EXERCISE AIM: Return, from the lines below, each one that includes the word "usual".

[Dataset excerpts]
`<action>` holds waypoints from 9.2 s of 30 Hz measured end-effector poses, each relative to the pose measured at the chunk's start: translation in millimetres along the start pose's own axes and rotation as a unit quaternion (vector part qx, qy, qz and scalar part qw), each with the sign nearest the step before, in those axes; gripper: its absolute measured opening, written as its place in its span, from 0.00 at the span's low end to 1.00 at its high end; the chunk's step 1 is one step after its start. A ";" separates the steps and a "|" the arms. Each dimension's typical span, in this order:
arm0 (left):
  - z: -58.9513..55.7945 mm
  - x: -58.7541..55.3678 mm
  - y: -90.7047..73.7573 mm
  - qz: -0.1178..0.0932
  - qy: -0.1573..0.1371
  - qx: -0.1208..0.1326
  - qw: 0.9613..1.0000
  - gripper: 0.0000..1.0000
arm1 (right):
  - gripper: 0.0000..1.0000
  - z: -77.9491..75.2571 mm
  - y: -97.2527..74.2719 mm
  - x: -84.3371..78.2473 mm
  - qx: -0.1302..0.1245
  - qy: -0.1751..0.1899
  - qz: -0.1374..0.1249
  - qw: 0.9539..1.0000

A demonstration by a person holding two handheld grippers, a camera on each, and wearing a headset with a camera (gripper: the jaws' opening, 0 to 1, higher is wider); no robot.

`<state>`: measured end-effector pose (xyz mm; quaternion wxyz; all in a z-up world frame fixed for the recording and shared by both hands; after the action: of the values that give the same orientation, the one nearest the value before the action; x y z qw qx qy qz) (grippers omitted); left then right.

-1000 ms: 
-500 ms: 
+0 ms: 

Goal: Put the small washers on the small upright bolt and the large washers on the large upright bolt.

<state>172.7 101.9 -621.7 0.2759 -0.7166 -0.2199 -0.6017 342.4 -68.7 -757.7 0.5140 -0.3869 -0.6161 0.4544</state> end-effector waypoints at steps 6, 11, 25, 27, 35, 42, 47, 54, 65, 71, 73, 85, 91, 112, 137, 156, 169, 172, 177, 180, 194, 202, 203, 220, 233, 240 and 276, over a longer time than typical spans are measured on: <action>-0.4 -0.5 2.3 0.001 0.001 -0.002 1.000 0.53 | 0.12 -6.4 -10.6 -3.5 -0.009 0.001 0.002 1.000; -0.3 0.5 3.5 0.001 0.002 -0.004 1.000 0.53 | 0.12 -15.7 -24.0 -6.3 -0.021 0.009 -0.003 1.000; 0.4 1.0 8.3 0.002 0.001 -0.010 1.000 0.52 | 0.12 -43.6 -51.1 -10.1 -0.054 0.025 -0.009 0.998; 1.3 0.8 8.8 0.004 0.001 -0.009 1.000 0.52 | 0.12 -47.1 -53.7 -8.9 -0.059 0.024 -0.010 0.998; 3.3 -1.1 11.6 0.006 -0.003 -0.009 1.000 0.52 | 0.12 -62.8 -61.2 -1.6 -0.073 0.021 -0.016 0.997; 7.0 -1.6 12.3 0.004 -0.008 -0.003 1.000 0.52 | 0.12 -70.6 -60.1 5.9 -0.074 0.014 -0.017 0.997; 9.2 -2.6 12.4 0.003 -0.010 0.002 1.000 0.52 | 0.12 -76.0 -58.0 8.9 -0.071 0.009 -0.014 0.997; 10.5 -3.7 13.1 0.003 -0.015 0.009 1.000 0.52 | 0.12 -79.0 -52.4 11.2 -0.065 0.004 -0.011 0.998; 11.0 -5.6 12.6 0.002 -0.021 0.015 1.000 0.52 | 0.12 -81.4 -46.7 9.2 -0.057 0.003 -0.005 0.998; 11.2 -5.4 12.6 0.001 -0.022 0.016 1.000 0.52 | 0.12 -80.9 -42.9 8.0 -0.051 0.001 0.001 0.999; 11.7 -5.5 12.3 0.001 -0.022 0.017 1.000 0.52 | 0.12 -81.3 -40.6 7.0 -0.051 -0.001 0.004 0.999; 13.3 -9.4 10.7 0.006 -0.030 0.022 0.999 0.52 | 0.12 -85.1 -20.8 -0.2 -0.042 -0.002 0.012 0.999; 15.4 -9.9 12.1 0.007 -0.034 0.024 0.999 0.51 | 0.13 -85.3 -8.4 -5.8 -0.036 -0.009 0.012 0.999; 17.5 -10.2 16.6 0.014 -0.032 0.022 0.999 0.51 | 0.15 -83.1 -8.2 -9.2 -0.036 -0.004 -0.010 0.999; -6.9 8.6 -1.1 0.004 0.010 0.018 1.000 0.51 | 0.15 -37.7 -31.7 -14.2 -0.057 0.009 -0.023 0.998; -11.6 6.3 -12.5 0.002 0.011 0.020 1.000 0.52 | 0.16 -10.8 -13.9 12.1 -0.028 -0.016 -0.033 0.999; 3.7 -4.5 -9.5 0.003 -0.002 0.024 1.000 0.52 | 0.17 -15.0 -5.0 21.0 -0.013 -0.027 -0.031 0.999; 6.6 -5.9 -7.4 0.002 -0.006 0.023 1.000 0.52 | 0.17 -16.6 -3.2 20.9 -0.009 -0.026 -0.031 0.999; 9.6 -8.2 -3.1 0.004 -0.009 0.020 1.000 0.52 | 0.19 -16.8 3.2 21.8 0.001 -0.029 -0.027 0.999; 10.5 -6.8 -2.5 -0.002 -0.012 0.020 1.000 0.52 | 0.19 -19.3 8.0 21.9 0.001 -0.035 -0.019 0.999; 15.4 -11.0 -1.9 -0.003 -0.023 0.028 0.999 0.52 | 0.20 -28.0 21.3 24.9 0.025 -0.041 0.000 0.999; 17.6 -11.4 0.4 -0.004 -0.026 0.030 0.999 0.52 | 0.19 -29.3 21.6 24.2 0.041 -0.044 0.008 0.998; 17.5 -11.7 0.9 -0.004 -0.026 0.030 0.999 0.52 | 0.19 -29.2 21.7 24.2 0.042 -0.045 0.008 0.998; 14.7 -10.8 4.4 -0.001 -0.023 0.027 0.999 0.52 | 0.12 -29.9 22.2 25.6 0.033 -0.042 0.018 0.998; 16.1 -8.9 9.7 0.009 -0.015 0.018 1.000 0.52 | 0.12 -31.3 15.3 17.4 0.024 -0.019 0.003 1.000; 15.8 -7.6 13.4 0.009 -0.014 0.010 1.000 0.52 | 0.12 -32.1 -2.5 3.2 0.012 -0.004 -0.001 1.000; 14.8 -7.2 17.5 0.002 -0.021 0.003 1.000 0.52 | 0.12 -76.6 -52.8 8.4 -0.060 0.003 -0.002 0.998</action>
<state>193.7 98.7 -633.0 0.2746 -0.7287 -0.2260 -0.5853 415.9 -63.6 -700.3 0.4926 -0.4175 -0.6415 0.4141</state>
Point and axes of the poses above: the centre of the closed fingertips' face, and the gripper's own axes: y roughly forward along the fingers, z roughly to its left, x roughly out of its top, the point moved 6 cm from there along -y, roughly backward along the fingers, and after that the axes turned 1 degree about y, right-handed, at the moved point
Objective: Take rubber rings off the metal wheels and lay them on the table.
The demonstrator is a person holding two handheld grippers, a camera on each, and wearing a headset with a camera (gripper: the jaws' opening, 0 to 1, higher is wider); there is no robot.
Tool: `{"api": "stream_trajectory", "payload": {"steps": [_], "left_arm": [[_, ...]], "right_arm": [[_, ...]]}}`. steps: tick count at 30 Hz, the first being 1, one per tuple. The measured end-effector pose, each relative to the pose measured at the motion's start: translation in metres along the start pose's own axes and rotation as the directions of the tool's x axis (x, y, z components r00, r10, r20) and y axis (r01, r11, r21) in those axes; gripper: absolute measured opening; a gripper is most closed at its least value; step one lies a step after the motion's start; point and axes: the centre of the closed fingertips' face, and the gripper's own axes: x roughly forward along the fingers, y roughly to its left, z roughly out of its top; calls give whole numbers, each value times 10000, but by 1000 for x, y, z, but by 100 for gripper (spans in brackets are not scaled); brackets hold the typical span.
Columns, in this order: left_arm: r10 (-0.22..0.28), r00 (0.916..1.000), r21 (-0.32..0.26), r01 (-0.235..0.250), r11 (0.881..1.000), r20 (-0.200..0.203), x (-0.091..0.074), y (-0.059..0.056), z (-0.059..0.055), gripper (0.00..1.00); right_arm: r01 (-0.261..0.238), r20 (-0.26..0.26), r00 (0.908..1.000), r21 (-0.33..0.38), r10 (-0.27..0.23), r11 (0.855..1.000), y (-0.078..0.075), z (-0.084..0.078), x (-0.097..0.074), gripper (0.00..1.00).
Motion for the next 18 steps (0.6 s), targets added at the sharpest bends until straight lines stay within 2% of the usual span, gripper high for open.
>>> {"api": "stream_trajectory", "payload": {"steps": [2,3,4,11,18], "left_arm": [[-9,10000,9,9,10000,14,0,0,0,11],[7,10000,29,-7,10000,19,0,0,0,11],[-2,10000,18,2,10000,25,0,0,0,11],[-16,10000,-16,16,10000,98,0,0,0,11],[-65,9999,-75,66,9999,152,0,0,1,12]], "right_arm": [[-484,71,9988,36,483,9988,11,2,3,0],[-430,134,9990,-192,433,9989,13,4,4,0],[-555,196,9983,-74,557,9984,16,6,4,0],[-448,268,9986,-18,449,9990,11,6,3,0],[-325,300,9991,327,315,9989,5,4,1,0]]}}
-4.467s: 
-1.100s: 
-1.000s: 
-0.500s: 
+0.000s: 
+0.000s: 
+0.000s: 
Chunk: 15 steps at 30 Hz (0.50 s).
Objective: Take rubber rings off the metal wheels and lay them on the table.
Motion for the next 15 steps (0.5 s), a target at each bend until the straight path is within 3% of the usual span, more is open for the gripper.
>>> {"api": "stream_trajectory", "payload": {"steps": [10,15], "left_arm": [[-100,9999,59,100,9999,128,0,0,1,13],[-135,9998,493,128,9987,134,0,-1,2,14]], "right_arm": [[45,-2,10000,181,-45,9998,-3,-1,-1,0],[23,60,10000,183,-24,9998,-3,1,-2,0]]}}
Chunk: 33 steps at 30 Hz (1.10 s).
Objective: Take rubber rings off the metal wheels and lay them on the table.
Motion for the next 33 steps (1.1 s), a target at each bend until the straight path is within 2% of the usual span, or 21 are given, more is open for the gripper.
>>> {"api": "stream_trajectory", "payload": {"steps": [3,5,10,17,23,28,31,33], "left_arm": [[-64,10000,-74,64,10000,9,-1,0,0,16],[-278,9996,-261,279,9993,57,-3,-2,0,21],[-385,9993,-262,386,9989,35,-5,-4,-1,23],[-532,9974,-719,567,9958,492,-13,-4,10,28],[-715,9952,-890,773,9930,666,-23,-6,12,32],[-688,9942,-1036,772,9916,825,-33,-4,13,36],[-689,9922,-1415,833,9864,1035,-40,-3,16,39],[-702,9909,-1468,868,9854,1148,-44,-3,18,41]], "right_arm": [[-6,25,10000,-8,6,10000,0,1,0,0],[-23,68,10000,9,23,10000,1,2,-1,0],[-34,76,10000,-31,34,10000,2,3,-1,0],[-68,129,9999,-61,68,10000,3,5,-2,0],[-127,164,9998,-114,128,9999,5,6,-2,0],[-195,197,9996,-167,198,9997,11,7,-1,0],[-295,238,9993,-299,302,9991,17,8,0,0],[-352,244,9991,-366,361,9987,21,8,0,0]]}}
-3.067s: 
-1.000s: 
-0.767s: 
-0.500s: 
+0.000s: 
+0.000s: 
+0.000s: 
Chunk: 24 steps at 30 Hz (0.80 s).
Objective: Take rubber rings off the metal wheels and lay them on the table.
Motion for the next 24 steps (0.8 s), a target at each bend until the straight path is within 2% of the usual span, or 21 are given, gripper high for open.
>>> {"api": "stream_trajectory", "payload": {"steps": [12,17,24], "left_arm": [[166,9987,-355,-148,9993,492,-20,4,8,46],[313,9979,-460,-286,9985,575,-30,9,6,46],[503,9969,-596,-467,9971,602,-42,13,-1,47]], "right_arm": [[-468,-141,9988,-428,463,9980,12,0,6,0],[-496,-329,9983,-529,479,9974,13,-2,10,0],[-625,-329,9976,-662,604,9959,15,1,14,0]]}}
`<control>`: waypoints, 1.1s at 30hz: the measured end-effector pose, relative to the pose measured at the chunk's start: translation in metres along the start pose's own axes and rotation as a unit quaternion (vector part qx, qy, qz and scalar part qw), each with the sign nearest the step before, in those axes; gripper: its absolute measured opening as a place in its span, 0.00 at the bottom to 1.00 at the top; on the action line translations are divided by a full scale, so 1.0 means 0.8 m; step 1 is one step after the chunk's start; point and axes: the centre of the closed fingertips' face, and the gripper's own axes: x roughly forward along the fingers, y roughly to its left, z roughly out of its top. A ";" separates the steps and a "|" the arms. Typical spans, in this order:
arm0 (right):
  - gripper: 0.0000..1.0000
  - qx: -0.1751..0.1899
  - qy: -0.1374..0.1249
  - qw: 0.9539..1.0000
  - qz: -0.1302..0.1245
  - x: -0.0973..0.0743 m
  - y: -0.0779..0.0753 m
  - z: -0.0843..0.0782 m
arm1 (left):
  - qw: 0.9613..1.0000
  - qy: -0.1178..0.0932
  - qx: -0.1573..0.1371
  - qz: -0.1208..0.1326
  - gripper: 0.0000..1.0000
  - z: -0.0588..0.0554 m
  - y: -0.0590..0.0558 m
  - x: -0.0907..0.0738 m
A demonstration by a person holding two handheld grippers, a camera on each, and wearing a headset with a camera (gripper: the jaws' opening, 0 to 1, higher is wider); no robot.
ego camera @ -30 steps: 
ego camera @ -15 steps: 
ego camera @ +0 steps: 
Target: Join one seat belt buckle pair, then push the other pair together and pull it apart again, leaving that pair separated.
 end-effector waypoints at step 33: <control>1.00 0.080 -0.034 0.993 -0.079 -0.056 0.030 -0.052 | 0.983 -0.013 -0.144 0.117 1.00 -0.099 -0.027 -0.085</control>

EXERCISE RESULT:
Motion for the next 18 steps (0.6 s), targets added at the sharpest bends until straight lines stay within 2% of the usual span, gripper high for open.
Motion for the next 15 steps (0.5 s), a target at each bend until the straight path is within 3% of the usual span, more is open for the gripper.
Motion for the next 33 steps (1.1 s), a target at each bend until the straight path is within 2% of the usual span, or 21 are given, more is open for the gripper.
Motion for the next 24 steps (0.8 s), a target at each bend until the straight path is within 2% of the usual span, or 21 are given, gripper high for open.

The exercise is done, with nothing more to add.